Gather every line of the entries that includes the word "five".

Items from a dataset

---

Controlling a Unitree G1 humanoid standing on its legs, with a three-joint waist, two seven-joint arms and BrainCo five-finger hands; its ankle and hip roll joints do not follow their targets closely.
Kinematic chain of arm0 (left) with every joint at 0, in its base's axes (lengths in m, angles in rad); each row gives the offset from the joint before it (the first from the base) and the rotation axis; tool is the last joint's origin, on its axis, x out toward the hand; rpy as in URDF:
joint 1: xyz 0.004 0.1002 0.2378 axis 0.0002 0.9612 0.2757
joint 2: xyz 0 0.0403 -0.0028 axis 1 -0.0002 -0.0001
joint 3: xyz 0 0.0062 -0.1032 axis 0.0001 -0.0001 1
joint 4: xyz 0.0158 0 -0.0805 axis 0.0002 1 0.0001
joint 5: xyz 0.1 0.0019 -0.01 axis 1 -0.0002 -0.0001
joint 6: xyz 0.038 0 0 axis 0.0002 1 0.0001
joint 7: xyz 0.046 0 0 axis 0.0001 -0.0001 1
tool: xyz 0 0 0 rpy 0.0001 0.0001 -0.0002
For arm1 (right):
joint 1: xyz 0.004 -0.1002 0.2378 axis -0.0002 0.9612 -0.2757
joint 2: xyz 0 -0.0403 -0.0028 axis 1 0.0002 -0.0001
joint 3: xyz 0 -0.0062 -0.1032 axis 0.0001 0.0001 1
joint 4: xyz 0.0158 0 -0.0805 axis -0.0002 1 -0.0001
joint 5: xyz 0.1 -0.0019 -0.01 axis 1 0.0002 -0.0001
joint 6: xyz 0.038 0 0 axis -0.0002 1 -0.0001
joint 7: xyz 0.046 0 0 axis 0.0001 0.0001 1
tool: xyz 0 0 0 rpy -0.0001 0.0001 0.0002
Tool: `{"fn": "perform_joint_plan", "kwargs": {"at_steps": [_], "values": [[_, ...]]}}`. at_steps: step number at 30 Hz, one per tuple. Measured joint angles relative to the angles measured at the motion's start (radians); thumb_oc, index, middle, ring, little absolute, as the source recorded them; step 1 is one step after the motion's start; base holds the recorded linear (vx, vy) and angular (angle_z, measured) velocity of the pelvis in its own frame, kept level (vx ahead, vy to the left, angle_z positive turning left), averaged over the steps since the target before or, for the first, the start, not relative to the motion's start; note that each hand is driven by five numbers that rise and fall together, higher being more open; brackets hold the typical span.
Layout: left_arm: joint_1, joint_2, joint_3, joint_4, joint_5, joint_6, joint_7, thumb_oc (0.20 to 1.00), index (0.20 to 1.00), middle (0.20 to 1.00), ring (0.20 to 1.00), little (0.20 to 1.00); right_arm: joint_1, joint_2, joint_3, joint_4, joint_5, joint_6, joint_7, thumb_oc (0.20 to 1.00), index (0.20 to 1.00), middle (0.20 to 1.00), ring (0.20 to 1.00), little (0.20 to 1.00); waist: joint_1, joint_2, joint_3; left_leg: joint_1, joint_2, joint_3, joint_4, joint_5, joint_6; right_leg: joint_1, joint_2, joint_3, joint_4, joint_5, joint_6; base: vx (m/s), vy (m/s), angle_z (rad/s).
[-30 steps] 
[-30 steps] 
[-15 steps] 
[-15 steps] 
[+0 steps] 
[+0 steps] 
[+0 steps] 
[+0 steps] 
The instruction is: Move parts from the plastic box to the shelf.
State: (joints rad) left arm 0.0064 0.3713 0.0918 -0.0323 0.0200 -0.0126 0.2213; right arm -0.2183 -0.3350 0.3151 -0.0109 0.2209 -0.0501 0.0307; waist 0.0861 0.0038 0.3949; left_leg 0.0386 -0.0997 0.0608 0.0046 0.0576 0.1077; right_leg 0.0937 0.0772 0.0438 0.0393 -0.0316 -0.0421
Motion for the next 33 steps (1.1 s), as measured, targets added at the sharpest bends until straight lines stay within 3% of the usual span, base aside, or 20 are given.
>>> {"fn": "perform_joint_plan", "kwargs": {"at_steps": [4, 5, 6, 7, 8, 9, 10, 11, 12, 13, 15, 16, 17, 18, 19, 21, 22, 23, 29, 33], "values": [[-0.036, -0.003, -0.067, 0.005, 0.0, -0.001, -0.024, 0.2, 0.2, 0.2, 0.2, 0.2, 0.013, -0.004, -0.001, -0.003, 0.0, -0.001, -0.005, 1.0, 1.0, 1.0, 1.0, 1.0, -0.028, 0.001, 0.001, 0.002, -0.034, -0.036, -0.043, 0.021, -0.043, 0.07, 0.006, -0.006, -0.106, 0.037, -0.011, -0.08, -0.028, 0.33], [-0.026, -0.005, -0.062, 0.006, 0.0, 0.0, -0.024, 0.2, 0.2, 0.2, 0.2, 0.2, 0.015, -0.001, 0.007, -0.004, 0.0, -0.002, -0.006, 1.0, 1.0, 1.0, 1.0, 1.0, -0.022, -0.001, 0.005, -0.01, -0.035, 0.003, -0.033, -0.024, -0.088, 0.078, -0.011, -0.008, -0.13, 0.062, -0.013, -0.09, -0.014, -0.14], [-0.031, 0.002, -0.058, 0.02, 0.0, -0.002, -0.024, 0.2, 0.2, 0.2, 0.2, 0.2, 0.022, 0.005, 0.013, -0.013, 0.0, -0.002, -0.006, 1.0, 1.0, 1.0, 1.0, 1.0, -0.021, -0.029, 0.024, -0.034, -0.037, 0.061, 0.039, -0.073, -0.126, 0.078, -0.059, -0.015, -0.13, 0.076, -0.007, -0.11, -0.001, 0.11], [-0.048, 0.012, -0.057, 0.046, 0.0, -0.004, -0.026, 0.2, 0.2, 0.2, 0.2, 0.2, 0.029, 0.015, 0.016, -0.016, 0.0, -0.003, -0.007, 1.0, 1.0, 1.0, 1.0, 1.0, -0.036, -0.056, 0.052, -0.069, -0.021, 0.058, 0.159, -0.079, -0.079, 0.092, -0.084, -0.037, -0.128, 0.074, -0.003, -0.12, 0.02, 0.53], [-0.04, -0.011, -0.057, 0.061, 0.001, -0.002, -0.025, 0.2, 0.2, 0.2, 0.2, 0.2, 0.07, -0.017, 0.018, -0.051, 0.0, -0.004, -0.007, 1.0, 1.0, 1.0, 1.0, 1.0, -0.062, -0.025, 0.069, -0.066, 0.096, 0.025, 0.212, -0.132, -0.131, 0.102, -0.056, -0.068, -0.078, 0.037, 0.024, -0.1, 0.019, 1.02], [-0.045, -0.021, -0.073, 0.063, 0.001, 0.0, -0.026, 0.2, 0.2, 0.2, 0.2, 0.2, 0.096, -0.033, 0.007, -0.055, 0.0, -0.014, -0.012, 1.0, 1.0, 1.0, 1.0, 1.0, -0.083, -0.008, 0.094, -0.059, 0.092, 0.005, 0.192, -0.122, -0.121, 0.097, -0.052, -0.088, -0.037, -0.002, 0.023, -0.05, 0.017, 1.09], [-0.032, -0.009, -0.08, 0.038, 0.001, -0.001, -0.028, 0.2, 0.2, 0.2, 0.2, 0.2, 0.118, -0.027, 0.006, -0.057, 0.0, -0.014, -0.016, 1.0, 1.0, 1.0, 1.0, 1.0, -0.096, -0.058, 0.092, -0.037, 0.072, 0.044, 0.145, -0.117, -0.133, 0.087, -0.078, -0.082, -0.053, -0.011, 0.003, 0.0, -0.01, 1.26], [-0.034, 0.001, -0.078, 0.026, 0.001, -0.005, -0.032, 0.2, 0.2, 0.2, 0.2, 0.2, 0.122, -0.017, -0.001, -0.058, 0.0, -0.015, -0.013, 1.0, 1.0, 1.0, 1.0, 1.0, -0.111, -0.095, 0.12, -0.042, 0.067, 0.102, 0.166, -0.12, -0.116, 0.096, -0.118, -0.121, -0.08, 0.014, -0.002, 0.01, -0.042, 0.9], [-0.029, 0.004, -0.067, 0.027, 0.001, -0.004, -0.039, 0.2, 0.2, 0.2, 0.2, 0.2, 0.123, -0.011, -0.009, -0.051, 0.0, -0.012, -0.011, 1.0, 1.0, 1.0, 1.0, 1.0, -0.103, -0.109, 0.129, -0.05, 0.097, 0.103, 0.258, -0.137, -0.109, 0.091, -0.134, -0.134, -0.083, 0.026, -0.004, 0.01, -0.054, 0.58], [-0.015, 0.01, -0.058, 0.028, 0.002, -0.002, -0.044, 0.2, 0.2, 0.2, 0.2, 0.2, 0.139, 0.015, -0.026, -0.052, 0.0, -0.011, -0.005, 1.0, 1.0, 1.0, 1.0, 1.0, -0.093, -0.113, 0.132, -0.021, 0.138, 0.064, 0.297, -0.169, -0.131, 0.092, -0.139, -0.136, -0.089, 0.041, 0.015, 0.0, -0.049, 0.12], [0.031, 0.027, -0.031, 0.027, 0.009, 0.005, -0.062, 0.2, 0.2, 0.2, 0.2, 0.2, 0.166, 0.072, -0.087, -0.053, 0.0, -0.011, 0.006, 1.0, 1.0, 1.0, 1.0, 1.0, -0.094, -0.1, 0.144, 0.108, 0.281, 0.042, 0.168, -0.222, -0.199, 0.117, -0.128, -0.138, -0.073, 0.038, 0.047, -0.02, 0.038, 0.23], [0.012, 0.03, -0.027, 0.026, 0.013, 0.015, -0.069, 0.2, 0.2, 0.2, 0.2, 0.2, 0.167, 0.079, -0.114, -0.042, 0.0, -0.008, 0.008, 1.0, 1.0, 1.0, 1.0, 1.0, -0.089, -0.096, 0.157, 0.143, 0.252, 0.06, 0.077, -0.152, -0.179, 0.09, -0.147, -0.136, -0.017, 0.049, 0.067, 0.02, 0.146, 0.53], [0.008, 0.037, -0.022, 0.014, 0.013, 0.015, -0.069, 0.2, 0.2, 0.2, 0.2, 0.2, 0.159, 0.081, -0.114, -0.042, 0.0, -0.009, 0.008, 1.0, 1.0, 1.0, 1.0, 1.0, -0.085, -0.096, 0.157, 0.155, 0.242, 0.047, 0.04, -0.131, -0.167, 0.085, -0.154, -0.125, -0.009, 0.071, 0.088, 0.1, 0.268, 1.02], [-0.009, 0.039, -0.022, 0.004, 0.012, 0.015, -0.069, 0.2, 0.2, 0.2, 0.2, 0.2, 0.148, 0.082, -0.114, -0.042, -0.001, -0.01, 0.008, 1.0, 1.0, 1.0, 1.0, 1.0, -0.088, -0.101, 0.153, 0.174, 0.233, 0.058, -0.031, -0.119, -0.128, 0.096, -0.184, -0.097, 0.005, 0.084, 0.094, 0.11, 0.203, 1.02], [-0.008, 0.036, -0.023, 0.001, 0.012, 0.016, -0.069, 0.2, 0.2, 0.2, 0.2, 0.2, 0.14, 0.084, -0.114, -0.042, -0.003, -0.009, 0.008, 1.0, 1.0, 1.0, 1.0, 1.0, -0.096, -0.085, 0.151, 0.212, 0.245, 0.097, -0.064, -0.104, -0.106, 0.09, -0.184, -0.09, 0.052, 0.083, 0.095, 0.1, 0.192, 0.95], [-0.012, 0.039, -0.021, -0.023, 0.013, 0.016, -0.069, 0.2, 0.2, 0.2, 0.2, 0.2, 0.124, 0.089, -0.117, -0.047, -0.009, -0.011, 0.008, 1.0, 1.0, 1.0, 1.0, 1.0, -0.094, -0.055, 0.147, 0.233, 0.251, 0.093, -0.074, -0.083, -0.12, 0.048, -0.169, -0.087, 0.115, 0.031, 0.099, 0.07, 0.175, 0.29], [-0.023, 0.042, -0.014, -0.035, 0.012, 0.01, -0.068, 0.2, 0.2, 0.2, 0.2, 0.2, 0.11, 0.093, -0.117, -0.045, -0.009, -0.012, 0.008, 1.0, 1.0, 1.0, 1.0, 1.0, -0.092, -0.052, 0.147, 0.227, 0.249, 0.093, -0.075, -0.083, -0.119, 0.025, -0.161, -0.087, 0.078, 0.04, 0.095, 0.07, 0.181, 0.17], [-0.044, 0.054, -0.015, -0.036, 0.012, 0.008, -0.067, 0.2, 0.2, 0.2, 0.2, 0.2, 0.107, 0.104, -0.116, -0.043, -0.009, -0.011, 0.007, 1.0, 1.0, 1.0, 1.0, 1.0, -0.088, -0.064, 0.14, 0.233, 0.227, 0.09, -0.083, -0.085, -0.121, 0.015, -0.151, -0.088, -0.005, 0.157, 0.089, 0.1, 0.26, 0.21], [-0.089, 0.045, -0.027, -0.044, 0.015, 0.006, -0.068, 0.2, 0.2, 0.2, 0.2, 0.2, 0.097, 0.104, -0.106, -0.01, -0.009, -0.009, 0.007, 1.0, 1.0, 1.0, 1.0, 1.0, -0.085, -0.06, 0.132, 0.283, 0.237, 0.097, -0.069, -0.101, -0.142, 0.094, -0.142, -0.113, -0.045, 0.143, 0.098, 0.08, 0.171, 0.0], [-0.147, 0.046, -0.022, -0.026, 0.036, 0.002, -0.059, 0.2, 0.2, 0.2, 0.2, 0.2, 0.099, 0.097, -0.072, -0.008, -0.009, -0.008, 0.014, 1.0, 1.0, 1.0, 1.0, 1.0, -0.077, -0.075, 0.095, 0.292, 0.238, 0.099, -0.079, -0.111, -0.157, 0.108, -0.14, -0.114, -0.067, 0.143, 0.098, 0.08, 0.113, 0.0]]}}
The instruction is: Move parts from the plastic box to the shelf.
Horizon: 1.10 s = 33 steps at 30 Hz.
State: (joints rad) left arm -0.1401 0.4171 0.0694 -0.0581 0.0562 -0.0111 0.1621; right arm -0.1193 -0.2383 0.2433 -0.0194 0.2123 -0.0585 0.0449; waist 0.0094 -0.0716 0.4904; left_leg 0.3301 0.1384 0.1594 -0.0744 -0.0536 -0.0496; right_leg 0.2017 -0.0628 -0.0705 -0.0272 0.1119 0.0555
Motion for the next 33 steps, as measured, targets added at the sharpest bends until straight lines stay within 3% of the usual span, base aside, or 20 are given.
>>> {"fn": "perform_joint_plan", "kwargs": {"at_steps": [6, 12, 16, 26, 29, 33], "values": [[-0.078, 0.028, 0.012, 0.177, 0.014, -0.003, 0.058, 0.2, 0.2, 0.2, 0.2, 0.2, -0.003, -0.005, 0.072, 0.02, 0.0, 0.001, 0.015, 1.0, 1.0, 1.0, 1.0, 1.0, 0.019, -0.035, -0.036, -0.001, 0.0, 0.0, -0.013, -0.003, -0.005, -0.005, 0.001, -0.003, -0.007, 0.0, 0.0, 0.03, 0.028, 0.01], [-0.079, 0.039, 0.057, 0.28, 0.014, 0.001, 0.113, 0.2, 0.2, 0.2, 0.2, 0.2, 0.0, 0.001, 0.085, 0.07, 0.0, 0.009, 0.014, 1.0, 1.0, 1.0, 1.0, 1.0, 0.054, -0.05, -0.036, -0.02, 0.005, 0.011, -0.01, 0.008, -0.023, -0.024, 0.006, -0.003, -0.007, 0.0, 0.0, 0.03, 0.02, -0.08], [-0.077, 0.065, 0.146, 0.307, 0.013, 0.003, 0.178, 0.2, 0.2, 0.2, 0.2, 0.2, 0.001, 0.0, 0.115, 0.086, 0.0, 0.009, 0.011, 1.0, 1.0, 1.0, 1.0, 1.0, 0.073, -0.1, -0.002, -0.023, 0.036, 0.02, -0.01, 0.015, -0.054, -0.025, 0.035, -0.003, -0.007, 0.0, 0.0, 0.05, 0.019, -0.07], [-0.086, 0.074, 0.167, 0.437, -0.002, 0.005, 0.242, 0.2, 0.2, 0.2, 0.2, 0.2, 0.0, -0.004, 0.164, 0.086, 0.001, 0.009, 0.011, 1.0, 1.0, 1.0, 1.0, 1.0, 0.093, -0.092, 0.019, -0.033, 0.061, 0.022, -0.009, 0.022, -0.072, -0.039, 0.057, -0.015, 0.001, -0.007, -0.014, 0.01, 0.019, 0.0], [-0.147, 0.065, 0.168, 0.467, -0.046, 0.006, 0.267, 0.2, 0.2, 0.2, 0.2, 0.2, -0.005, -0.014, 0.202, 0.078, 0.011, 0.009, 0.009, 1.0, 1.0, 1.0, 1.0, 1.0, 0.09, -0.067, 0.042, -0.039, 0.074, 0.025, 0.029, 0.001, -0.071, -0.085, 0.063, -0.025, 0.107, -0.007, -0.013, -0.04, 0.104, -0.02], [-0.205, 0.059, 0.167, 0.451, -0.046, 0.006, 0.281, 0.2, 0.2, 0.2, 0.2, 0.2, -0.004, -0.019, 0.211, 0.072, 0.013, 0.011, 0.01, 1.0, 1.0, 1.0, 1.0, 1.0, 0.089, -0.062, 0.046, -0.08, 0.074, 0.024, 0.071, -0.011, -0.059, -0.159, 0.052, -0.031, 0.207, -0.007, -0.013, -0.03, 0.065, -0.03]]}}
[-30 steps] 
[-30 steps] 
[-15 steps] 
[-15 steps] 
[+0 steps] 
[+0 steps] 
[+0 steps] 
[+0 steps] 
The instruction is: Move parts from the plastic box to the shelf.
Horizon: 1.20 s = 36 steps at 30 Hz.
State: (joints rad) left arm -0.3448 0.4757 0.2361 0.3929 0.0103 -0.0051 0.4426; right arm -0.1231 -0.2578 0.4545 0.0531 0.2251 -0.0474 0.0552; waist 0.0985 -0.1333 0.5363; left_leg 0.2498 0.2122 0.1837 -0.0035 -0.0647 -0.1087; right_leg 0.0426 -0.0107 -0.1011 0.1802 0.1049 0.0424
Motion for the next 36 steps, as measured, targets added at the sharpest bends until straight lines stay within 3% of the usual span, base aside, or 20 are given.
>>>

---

§ **Task output**
Controlling a Unitree G1 humanoid standing on its legs, with a three-joint waist, two seven-joint arms and BrainCo five-finger hands; its ankle and hip roll joints do not follow their targets closely.
Tool: `{"fn": "perform_joint_plan", "kwargs": {"at_steps": [_], "values": [[_, ...]]}}`. at_steps: step number at 30 Hz, one per tuple. Measured joint angles relative to the angles measured at the motion's start (radians); thumb_oc, index, middle, ring, little absolute, as the source recorded them; step 1 is one step after the motion's start; base holds the recorded linear (vx, vy) and angular (angle_z, measured) velocity of the pelvis in its own frame, kept level (vx ahead, vy to the left, angle_z positive turning left), averaged over the steps since the target before or, for the first, the start, not relative to the motion's start; note that each hand is driven by five numbers that rise and fall together, higher being more open; brackets hold the typical span.

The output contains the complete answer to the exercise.